• [Supplied material]:
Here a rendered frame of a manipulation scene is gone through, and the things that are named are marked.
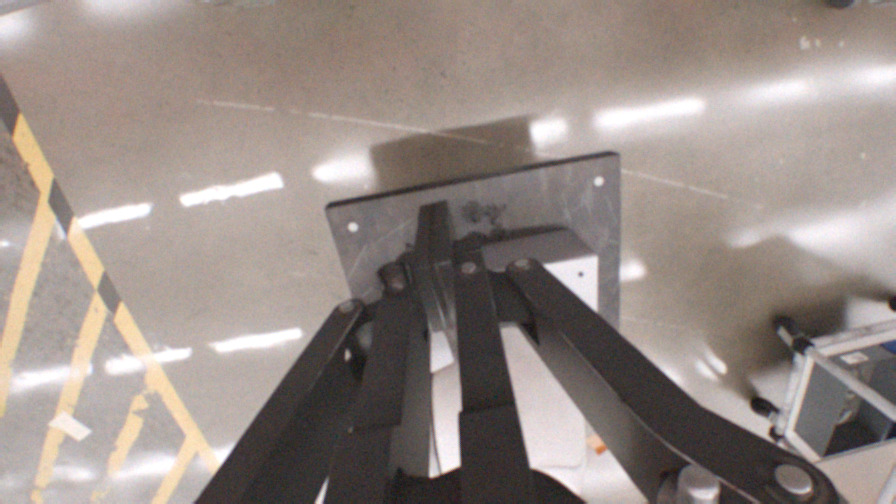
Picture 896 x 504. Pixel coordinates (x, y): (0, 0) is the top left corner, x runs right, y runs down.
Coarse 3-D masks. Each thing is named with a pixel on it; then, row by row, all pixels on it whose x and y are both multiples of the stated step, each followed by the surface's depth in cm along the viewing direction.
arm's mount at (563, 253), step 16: (512, 240) 69; (528, 240) 67; (544, 240) 66; (560, 240) 65; (576, 240) 64; (496, 256) 64; (512, 256) 63; (528, 256) 62; (544, 256) 61; (560, 256) 60; (576, 256) 59; (592, 256) 58; (560, 272) 59; (576, 272) 59; (592, 272) 59; (576, 288) 61; (592, 288) 61; (592, 304) 62; (432, 336) 64; (432, 352) 65; (448, 352) 65; (432, 368) 67
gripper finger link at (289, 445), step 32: (352, 320) 13; (320, 352) 12; (288, 384) 11; (320, 384) 11; (352, 384) 12; (256, 416) 10; (288, 416) 10; (320, 416) 11; (352, 416) 12; (256, 448) 9; (288, 448) 9; (320, 448) 10; (224, 480) 8; (256, 480) 8; (288, 480) 9; (320, 480) 10
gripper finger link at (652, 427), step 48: (528, 288) 12; (528, 336) 13; (576, 336) 10; (576, 384) 10; (624, 384) 8; (672, 384) 8; (624, 432) 8; (672, 432) 7; (720, 432) 7; (720, 480) 6; (768, 480) 6; (816, 480) 5
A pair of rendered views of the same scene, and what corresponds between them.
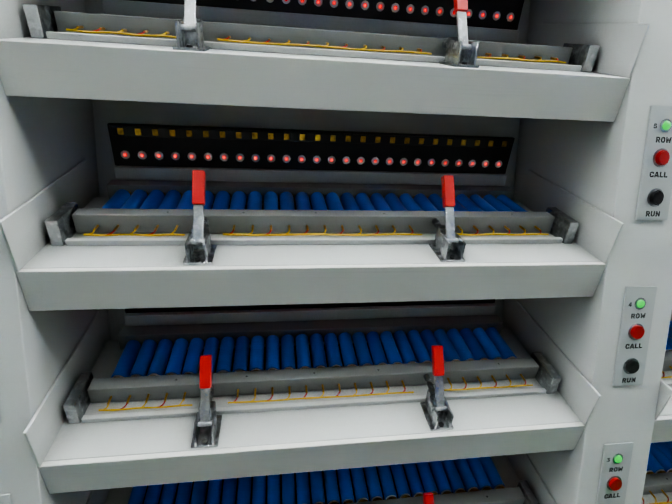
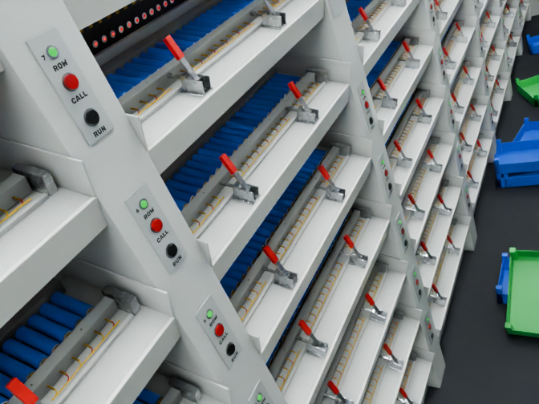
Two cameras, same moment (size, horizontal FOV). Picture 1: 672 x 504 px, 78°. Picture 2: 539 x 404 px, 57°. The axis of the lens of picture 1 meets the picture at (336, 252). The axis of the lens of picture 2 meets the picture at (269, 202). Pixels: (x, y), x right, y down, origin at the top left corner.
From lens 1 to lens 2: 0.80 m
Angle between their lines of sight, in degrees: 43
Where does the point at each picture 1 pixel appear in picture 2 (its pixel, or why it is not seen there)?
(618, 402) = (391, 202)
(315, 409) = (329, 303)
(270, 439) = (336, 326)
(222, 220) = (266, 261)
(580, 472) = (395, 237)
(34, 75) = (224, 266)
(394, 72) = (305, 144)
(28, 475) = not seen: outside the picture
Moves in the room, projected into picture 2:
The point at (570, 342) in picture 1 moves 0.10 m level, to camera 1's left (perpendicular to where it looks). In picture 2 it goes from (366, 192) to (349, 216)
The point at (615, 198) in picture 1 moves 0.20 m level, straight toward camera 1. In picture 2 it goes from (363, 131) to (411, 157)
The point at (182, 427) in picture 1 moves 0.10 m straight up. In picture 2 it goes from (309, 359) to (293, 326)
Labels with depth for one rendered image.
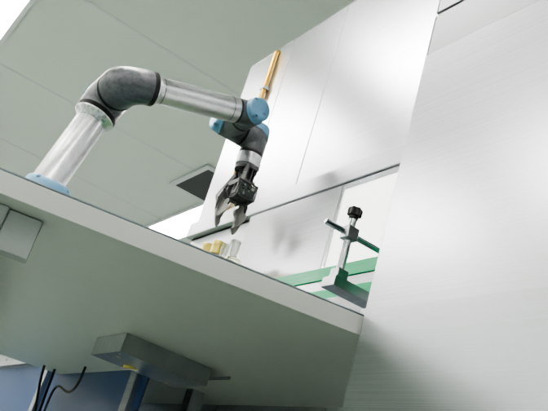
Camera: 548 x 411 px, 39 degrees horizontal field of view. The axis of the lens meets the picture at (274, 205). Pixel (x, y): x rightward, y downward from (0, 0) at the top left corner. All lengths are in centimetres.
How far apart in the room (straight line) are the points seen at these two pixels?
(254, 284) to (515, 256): 38
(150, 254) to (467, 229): 45
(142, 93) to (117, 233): 103
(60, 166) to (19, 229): 95
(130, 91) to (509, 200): 126
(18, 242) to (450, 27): 81
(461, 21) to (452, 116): 21
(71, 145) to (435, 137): 113
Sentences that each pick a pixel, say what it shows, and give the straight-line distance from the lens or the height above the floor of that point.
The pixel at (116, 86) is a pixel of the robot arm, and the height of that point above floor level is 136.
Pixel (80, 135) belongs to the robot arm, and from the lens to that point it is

• [Task goal]: Working from the material above, restate word for word the lines between the line with "The point at (182, 427)" and the line with "Labels with depth for one rendered image.", both included, and only those.

• [Answer box]:
The point at (182, 427) in picture 1 moves 0.10 m straight up. In picture 2 it goes from (309, 359) to (293, 326)
Labels with depth for one rendered image.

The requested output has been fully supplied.